Records from a data collection:
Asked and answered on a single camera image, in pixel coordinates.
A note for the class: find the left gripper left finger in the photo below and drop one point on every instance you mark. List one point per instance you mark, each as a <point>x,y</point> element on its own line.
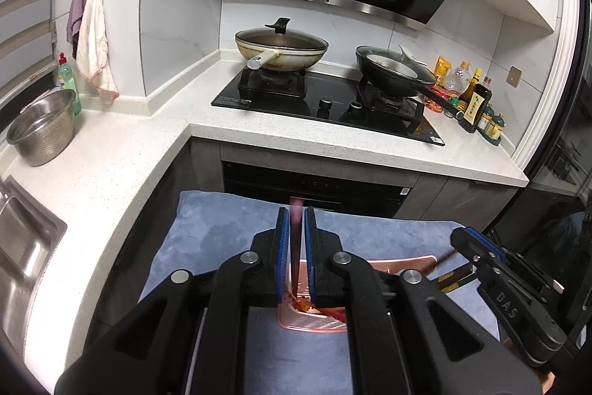
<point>281,245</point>

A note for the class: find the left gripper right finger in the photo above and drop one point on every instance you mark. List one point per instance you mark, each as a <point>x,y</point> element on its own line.
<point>311,235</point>

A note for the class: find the white kitchen countertop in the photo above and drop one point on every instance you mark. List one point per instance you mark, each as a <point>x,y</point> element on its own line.
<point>103,179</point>

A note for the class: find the blue grey cloth mat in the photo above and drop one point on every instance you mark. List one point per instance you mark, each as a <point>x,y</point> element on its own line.
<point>211,227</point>

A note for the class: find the black gas stove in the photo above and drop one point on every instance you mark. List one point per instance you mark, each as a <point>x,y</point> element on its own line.
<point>327,98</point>

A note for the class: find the small spice jars set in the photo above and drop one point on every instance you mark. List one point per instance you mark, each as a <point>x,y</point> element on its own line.
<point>491,125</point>

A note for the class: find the red snack packet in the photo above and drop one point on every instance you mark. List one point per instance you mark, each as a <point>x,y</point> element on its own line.
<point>436,100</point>

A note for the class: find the black wok with lid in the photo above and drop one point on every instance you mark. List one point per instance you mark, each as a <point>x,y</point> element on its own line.
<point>395,73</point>

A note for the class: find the cream pan with glass lid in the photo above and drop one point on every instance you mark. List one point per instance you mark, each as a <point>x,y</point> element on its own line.
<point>278,48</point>

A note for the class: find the dark soy sauce bottle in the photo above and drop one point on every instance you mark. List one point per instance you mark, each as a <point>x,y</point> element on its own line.
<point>476,97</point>

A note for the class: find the clear plastic bottle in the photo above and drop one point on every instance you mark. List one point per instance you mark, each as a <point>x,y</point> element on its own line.
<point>456,83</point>

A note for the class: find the yellow seasoning packet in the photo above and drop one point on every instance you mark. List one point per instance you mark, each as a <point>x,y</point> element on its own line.
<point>441,70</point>

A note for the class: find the stainless steel sink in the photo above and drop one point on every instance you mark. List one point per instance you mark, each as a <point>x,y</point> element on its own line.
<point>29,235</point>

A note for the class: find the steel mixing bowl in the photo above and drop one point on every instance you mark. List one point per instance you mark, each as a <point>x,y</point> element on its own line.
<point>45,128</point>

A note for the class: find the white hanging towel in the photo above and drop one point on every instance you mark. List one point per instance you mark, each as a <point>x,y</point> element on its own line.
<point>92,52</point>

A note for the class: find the green dish soap bottle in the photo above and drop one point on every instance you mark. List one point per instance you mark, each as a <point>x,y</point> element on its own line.
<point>66,80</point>

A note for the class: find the purple hanging cloth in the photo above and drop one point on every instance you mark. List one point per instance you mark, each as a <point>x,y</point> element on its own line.
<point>73,24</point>

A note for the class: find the window roller blind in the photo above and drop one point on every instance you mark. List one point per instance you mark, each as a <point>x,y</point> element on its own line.
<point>26,40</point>

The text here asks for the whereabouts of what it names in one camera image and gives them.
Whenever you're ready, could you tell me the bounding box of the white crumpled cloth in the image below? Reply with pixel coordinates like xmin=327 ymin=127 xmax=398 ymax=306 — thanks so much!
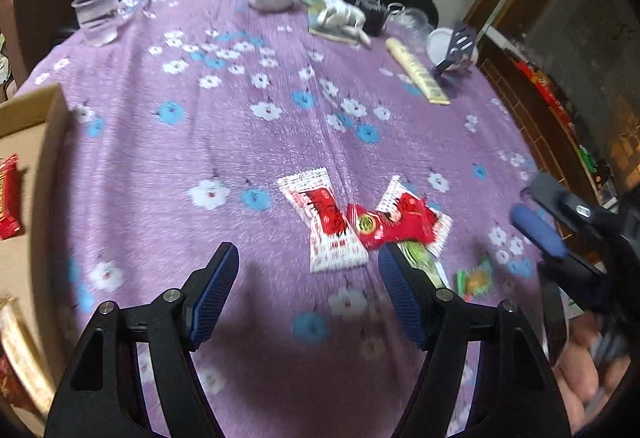
xmin=299 ymin=0 xmax=371 ymax=47

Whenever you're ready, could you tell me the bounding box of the purple floral tablecloth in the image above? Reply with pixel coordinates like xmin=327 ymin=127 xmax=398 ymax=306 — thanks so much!
xmin=22 ymin=0 xmax=541 ymax=437

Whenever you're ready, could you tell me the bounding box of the white green snack packet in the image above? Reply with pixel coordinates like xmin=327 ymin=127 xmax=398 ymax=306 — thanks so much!
xmin=398 ymin=241 xmax=450 ymax=289

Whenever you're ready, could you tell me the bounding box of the cream tube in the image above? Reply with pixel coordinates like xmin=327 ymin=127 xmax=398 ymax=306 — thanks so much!
xmin=385 ymin=38 xmax=450 ymax=106

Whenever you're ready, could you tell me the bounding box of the small green yellow candy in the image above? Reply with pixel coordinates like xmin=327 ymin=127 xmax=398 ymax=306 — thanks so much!
xmin=454 ymin=256 xmax=494 ymax=302

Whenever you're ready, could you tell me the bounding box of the person's right hand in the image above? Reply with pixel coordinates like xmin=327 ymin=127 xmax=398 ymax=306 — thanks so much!
xmin=553 ymin=313 xmax=631 ymax=435

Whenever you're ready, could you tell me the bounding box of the white red snack packet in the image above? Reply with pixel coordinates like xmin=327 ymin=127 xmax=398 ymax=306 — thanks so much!
xmin=277 ymin=167 xmax=369 ymax=273

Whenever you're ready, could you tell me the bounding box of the cardboard box tray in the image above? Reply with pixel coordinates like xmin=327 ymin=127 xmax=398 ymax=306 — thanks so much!
xmin=1 ymin=84 xmax=70 ymax=422

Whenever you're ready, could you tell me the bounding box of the yellow biscuit clear packet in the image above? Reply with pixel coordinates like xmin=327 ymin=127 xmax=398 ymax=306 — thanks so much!
xmin=1 ymin=295 xmax=55 ymax=418

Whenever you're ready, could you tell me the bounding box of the red black sesame candy packet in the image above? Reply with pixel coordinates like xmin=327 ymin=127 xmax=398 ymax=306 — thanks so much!
xmin=0 ymin=154 xmax=22 ymax=240

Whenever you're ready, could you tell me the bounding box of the white bowl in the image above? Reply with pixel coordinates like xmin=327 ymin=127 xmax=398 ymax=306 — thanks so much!
xmin=426 ymin=27 xmax=478 ymax=71

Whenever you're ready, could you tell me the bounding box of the clear plastic cup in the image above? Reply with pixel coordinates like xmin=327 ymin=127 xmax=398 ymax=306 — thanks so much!
xmin=72 ymin=0 xmax=119 ymax=47

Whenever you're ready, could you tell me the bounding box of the red small snack packet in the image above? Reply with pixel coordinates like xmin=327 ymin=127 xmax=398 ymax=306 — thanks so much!
xmin=346 ymin=203 xmax=433 ymax=251

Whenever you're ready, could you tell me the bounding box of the black small container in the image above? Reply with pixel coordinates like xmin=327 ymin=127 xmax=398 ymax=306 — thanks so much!
xmin=355 ymin=0 xmax=388 ymax=36

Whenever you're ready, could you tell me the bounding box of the clear glass jar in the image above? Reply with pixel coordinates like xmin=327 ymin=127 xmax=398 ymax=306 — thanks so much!
xmin=387 ymin=2 xmax=433 ymax=36

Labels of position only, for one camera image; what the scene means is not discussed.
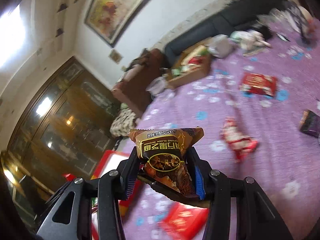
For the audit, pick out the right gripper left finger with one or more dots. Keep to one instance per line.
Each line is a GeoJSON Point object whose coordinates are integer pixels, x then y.
{"type": "Point", "coordinates": [71, 215]}

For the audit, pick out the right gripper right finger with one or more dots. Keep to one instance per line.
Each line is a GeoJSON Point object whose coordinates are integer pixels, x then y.
{"type": "Point", "coordinates": [256, 216]}

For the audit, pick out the large plain red snack bag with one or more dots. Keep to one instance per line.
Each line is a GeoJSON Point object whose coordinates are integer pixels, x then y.
{"type": "Point", "coordinates": [184, 221]}

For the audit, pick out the red white small snack packet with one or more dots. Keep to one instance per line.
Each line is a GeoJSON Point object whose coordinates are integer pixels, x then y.
{"type": "Point", "coordinates": [242, 145]}

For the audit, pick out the brown black sesame snack bag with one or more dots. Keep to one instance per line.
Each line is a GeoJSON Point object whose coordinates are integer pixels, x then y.
{"type": "Point", "coordinates": [162, 152]}

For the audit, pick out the dark purple snack packet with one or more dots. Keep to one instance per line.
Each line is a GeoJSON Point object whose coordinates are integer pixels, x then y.
{"type": "Point", "coordinates": [309, 123]}

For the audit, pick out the red jujube snack packet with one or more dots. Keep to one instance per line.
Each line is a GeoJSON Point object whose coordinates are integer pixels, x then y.
{"type": "Point", "coordinates": [261, 84]}

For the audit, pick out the cardboard box of snacks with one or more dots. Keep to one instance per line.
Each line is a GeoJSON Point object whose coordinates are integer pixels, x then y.
{"type": "Point", "coordinates": [192, 64]}

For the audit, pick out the red shallow tray box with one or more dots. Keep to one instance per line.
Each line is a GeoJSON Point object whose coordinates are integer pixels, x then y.
{"type": "Point", "coordinates": [110, 162]}

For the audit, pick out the wooden glass cabinet doors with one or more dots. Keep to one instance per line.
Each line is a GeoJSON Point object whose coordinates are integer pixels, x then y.
{"type": "Point", "coordinates": [65, 129]}

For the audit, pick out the patterned blanket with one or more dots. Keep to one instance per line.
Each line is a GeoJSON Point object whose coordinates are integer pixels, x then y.
{"type": "Point", "coordinates": [123, 123]}

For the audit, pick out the purple floral tablecloth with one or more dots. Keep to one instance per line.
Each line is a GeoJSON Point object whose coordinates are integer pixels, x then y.
{"type": "Point", "coordinates": [286, 162]}

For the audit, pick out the brown armchair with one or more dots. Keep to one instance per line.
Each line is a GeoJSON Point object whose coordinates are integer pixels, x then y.
{"type": "Point", "coordinates": [131, 88]}

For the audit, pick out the white ceramic mug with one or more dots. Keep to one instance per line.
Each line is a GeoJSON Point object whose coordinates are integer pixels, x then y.
{"type": "Point", "coordinates": [220, 46]}

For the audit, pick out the white crumpled cloth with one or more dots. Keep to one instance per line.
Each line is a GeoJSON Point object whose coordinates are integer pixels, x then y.
{"type": "Point", "coordinates": [250, 42]}

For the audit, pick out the black pouch on table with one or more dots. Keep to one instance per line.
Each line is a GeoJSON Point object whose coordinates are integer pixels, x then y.
{"type": "Point", "coordinates": [263, 29]}

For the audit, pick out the white round container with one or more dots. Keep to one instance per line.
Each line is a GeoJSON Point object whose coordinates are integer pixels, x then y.
{"type": "Point", "coordinates": [308, 17]}

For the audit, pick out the framed horse painting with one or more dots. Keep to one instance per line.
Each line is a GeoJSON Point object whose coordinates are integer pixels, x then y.
{"type": "Point", "coordinates": [110, 18]}

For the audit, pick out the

What is being asked: Please extract exactly the lines of the data, from the first through the line containing "<point>281,245</point>", and add no pictures to the copy.

Expected answer:
Asked and answered on a single camera image, in pixel coordinates.
A note for the class: find the left gripper left finger in the photo below and drop one point on every instance you mark. List one point per instance you mark, each as a <point>x,y</point> element on its own line.
<point>281,245</point>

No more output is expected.